At this point in the book I started shifting in my chair uneasily. As I have written elsewhere, I am frustrated with the environmental movement’s narrative that casts politics and business as evil overlords. These discussions are hollow, hypocritical even, if they do not also consider the question of self-limitation: what is each of us willing to forego and give up for a better world?
I was very pleased, therefore, that Wright fully acknowledges and embraces this ethos. Best of all, she discusses more than just token efforts such as “shop responsibly” and “avoid single-use plastics”, tackling the big topics such as dropping meat and dairy from your diet and, significantly, having fewer children (I am so pleased to see this becoming part of the mainstream conversation around environmental issues). On that note, one last noteworthy thing is how Wright takes a leaf from Eileen Crist’s Abundant Earth when it comes to pointing out the power of language in shaping our perception. Take that loaded term “ocean management”. Given that oceans have existed for billions of years before we appeared (and did just fine, thank you very much) “we should be managing ourselves […] “Ocean management” then becomes “people management”” (p. 97)
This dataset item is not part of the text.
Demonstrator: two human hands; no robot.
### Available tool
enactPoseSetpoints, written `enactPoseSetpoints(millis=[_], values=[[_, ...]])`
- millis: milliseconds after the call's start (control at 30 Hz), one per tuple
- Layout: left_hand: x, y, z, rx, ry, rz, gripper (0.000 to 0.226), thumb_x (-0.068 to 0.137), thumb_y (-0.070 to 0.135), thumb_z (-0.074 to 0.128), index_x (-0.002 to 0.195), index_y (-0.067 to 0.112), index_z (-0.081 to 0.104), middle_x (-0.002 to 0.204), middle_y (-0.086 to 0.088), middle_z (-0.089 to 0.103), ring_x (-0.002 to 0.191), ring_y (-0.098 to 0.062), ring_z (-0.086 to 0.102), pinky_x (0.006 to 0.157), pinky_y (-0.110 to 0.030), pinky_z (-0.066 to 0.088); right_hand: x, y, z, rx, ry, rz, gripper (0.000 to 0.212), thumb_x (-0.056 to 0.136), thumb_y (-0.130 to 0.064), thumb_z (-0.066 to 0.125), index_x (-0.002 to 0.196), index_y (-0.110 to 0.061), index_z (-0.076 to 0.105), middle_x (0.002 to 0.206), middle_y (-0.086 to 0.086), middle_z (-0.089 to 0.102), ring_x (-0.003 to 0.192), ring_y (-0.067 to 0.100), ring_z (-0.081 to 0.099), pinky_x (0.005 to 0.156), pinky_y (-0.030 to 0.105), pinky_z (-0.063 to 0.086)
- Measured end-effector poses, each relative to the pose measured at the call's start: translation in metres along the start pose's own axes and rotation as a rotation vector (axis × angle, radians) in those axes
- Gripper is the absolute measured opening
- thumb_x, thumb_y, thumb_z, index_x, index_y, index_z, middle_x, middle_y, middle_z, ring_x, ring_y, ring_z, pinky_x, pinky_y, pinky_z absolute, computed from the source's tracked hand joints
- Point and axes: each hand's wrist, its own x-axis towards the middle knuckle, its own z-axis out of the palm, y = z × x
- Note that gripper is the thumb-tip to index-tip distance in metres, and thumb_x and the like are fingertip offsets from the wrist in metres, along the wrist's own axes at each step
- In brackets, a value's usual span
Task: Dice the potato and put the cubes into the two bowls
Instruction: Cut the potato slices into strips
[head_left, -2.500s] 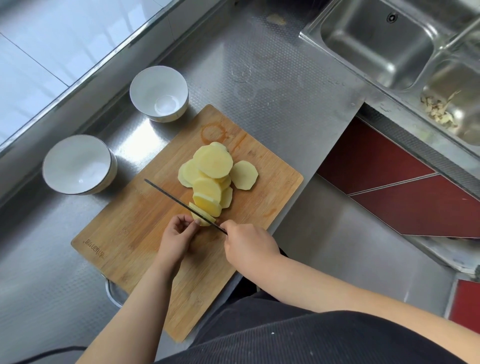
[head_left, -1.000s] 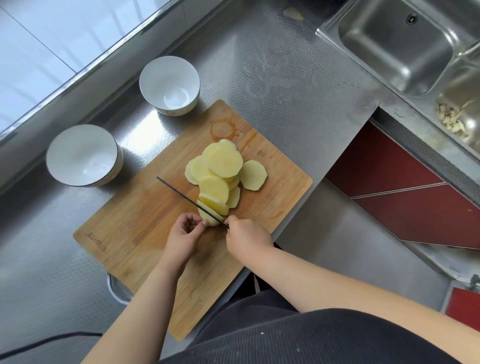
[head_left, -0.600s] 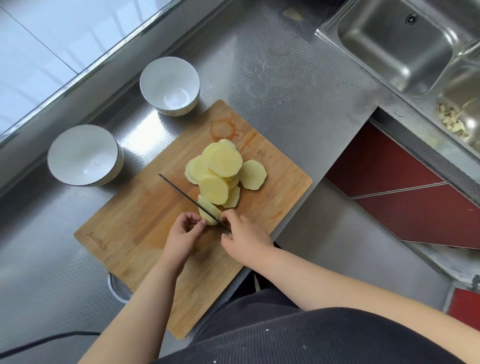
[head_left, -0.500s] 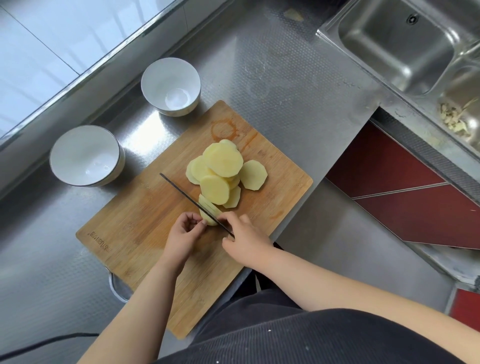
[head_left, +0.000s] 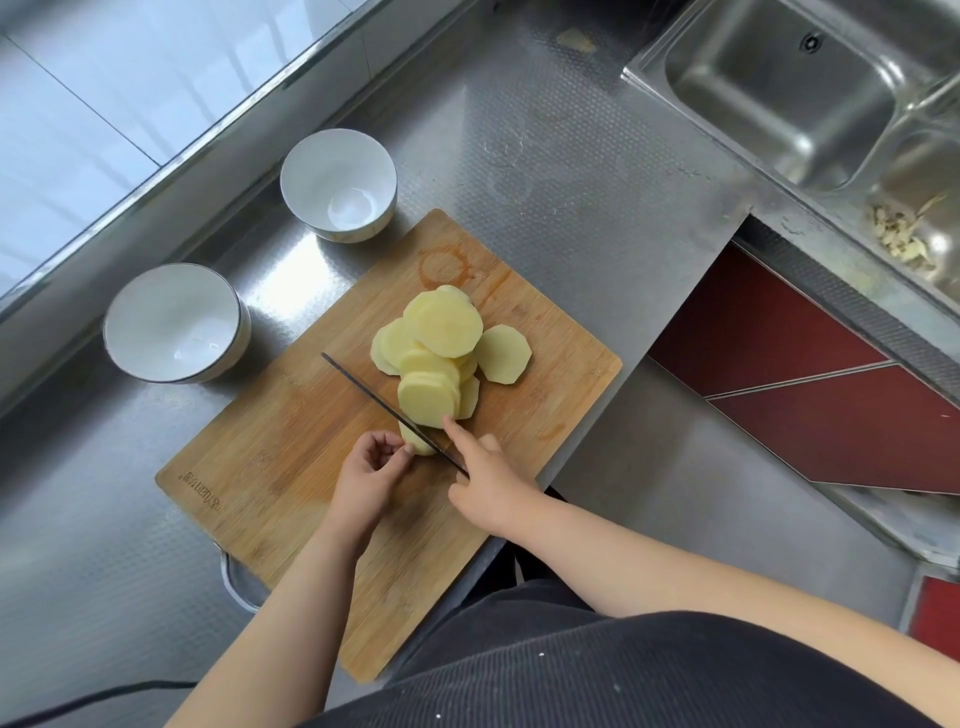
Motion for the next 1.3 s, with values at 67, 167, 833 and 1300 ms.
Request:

I admit that Wright’s initial brief raised my eyebrows. However, her even-handed treatment of the subject and her insights into environmental law quickly tempered my scepticism. The way forward proposed here will not be easy, and she never pretends it will be, but the urgency with which she makes her case is utterly convincing. Future Sea is a galvanising book.
* The term “commons” was made famous by ecologist Garrett Hardin’s 1968 Science paper The Tragedy of the Commons, though it need not be a tragedy, political economist Elinor Ostrom would later argue in Governing the Commons.